Well, there went my hope of an ally. Did she hate all changelings, or had I somehow managed to offend her in our brief acquaintance? Well, let her hate me. It’d be stupid to try to impress her, to make things right. I’d be gone soon. Somehow.
“Fine. Then who can?”
“Make some chairs,” she said, not opening her eyes.
“What?”
“Make some chairs. I can’t do magic.”
I wasn’t sure I could either. Not on purpose, anyway. Probably best not to admit that. “Why?”
“I am warm. It’s been a long time since I’ve felt warm. And you are adorably ignorant. If we’re going to have story time, I’m not going to do it sitting on the bare floor.” She opened her eyes at last, deep brown and unwavering as they met my own. “C’mon, changeling. Think chair thoughts.”
I did as she asked. I thought dining room chairs and overstuffed recliners, fancy leather numbers with their brass studs, computer chairs, love seats. I thought chairs, and for the first time since I’d, all innocence, turned the family dog into a unicorn, I reached into myself, calling the monster up. Inviting it out to play. A dizzying eager rush, my skin burning, and—
“Easy, tiger.” Nightingale’s laughter, a musical fall of sound, with just a touch of panic.
I pulled in, pulled back, looking instinctively at my hands first, the familiar climb of scales. I folded my hands behind my back. And then—
Chairs. Dozens and dozens of chairs. Chairs sitting in neat conversational rings. Chairs stacked on chairs in sculptural, impossibly balanced displays. Every chair I’d thought of and plenty that I hadn’t. A chandelier of chairs hung from the ceiling, legs burning like candles.
“Oh.”
“Might need to work on the volume knob, changeling.” She patted one of a pair of armchairs, set close to the fire. “Still, it works. Get cozy. I’m going to tell you a story. Rumor says we’re good at that.”

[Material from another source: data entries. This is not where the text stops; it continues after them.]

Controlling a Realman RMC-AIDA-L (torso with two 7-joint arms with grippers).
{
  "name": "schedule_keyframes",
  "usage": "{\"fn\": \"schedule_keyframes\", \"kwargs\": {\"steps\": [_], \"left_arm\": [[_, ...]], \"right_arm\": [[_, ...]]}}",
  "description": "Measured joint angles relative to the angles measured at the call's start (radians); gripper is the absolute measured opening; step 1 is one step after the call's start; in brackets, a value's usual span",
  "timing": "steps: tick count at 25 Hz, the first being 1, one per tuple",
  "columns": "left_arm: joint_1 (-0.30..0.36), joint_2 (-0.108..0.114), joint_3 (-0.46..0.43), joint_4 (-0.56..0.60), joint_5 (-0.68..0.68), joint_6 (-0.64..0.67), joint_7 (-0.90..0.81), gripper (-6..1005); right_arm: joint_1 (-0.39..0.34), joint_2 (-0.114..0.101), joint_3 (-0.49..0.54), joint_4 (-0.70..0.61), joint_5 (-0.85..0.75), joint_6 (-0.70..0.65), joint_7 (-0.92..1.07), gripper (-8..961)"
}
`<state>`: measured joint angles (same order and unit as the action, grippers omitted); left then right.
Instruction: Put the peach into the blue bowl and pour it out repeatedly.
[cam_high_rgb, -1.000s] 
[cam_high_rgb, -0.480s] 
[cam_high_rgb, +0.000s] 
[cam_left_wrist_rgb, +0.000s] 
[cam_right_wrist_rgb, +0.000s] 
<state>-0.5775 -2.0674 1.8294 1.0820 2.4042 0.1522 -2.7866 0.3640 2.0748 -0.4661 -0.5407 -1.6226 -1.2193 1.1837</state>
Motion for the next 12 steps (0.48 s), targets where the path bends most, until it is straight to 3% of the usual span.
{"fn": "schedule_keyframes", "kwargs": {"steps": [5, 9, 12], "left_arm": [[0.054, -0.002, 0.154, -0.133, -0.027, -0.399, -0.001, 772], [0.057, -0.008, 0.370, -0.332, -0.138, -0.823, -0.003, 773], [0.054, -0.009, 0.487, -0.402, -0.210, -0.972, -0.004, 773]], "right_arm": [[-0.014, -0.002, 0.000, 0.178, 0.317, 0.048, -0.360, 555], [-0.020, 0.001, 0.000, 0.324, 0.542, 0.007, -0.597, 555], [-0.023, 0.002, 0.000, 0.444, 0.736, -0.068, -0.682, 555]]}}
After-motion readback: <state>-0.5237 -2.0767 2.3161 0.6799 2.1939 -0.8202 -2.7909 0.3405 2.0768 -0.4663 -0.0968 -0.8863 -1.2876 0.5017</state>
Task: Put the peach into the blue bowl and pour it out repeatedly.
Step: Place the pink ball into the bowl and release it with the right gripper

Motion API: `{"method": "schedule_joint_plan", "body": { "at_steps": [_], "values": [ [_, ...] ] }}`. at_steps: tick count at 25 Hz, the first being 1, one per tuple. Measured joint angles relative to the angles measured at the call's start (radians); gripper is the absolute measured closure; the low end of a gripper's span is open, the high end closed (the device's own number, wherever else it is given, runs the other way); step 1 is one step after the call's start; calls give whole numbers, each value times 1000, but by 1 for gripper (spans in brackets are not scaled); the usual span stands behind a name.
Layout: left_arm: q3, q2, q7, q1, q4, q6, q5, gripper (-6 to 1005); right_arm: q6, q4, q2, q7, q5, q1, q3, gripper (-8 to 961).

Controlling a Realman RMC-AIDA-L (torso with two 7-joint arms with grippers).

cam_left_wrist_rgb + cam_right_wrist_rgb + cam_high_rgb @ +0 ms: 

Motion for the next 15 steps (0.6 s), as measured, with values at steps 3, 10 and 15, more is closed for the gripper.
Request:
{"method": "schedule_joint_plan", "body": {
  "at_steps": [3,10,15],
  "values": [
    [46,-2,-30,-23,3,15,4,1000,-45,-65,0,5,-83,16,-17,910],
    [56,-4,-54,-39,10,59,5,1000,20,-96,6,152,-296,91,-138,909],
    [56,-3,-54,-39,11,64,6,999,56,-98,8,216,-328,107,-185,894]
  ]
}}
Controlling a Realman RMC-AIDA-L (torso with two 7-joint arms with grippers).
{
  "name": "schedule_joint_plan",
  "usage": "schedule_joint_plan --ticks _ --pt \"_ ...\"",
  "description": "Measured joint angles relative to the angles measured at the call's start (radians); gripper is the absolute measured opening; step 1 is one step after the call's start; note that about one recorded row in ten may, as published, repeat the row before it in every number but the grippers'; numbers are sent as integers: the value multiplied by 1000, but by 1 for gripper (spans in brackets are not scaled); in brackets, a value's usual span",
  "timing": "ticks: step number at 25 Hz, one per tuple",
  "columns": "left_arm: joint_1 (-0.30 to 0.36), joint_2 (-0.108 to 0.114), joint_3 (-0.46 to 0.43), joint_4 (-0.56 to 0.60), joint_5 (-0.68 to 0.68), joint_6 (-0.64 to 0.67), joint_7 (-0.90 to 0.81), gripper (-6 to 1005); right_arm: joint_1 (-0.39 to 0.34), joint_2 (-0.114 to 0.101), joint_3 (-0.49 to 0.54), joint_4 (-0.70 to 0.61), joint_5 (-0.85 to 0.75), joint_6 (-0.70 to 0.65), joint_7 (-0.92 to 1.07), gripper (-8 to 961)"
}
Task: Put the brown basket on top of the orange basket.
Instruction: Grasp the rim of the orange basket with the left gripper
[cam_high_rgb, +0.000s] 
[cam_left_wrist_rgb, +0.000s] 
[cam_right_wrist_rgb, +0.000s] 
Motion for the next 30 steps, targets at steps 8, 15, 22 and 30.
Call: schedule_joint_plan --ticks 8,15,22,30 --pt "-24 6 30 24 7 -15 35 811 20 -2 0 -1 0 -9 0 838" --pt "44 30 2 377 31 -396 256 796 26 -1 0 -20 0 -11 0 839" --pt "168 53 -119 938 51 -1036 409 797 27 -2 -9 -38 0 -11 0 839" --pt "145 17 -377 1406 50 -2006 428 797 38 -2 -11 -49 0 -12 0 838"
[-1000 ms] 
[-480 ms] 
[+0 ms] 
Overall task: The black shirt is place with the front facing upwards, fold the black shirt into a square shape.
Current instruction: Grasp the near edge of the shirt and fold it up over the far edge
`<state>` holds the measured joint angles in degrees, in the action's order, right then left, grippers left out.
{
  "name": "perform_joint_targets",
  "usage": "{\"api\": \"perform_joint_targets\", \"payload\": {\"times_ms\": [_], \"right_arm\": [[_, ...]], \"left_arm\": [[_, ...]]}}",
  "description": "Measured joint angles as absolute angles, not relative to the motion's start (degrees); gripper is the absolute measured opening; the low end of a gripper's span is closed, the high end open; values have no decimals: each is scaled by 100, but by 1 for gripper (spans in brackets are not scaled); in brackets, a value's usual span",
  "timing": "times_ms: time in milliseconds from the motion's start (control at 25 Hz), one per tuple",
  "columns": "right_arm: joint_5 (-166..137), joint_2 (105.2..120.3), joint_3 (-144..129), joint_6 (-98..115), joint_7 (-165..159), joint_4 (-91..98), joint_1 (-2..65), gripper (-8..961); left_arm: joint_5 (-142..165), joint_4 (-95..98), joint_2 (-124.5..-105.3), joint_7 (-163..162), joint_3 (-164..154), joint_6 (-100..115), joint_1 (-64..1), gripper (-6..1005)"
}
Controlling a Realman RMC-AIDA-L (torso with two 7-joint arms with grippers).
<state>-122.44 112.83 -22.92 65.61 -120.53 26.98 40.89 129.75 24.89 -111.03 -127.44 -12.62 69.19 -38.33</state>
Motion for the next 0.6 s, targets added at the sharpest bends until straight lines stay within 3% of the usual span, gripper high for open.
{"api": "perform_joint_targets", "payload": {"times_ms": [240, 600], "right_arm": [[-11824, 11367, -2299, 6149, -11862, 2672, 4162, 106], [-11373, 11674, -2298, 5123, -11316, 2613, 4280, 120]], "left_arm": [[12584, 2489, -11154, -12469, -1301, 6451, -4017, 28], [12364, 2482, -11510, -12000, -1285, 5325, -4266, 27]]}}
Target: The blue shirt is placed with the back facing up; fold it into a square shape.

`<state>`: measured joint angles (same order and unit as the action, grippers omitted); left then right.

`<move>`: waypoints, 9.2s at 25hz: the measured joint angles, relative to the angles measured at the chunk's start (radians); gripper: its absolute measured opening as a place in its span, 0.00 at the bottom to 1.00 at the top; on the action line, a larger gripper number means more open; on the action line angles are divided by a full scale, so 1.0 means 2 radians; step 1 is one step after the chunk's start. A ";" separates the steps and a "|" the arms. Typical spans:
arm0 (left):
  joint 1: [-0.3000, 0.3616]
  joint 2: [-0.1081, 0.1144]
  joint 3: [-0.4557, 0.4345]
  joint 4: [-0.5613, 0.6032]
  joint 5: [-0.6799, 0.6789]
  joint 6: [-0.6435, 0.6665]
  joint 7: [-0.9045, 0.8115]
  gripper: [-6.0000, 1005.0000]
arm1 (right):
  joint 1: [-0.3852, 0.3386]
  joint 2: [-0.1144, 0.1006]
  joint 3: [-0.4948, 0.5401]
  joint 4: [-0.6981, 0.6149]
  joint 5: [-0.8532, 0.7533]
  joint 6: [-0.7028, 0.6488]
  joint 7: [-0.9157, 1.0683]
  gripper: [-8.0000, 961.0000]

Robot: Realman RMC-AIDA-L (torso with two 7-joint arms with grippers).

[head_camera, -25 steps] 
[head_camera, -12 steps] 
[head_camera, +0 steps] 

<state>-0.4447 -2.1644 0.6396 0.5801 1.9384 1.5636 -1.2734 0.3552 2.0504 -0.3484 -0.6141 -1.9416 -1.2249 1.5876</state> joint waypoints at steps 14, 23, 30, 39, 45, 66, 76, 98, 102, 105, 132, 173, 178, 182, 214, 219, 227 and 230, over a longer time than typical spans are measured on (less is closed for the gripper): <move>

So, I sat, and I listened. She told me of the courts. Of Susaire, the selkie queen, and Roic, lord of the Ravens. Of Eteir, whose court she and Rumor belonged to. Eteir who I’d seen, if only once. Picking up Rumor and holding her close. Leaving me behind.
She told me of Echo, drunk on Faerie blood. Rumor, Eteir’s favorite, desperate to save her lover. She told me of Whisper, more cat than boy. Of Jest, who I should avoid, and Banter, who was pretty but not nearly enough trouble to be fun. She told me that magic was poison, and magic was the air we breathed. She said she’d come to Faerie, left, and come back again. And then she said there was nothing she could do to help me.
“Humans don’t cross the veil on their own. Even most fae can’t manage it. Otherwise, we’d have dragons roosting on the White House lawn or something. And every starry-eyed kid who’d ever read about magic would be crashing their way into Faerie.”
“But there’s got to be a way. She did it.”
“Yeah, well, blood sacrifice seems to help. Echo’s the one who opened a door, Rumor just crossed through before it closed.” She’d perched on the edge of her chair, one knee up, chin resting on top. “Don’t get any ideas, changeling. Eteir won’t take kindly to someone killing her mortals.”